The designer or creator was apparently fixated on using pink, gold, and purple, and their creation also appeared to be wearing purple makeup outlining its mouth parts and eyes, and was currently wearing glitter covered sunglasses, that a certain Aussie dame would have adored. Or possibly someone had carefully applied make-up? Certainly several individuals had expressed a wish to find out where Goldie, a.k.a. Gilda Dragonides, bought her make-up although with the aim of having her banned from shopping from wherever that was.

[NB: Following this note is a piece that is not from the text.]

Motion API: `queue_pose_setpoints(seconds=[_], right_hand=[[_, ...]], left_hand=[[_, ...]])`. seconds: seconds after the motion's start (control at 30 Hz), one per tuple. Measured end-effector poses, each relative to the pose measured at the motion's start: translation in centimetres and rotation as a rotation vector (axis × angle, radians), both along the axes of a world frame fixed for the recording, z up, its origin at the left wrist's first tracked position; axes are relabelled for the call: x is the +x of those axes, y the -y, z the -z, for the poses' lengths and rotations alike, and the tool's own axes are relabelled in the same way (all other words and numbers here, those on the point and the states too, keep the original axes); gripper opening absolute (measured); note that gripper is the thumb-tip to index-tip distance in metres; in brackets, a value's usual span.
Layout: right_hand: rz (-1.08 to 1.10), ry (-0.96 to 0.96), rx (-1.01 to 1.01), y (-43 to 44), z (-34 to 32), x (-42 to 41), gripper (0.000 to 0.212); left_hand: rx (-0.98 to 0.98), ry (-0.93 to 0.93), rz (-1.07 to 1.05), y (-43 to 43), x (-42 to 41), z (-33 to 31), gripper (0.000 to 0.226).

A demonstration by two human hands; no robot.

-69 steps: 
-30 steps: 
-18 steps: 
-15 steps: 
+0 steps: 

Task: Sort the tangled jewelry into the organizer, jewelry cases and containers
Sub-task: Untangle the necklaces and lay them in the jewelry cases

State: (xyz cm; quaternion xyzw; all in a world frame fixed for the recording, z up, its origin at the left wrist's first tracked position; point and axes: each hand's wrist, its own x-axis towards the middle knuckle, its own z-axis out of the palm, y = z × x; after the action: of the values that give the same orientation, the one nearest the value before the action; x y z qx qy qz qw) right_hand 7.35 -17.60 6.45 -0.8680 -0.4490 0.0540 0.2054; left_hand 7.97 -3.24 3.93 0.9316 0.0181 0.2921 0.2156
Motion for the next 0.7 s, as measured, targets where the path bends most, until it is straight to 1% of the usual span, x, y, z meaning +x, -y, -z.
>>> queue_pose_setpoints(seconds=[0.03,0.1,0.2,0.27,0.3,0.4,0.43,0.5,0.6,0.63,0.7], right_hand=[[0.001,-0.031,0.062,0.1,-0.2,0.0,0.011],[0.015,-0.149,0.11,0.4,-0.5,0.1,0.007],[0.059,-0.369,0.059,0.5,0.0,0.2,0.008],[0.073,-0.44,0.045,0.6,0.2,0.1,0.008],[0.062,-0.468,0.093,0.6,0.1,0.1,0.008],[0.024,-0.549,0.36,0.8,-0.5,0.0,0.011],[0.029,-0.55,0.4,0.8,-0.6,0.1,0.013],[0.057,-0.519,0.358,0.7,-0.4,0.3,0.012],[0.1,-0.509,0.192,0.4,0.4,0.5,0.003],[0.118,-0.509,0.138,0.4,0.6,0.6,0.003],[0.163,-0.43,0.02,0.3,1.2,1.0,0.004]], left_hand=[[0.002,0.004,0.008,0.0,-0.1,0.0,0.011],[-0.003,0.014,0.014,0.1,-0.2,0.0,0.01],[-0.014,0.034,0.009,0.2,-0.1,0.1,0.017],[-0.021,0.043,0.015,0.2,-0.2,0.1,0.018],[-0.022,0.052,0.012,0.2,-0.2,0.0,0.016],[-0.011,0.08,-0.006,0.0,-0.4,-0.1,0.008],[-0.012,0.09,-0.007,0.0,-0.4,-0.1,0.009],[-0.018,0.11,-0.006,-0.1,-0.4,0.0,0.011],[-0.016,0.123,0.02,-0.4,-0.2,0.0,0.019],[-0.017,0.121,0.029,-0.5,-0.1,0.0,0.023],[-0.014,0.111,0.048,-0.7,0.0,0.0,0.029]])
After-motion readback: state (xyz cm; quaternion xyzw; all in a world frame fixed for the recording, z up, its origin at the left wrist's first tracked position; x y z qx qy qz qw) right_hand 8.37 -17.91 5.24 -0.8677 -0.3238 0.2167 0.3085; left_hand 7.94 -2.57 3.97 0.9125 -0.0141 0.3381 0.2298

Sassy the canid member of this duet, shook out her fur, and snapped and snarled.
“Honestly I so did NOT do graffiti on the Sphinx of “Sassy was here!” in gold glitter! Like practically every one else has but not moi! That poor bulge of rock has been hacked at and scribbled on by Aliens, Atlanteans, Egyptians, Greeks, and oh yes, was it Napoleon’s army who used it for target practise? BUT NOT ME! Honestly if the Sphinx really was an alien construct they should have made it a robot so it can get up and walk into the desert away from all those vandals!”
The small dragonoid by her side argled in agreement making Goullawk utterances that translated into English as, “Yes, they even blamed us for some stuff we haven’t done, as if we would do anything like that, when we were busy doing other things, like transporting Frodo and Gandalf into that producer’s office! Teehee! And then we took those Kaledian mutant cyborgs to …”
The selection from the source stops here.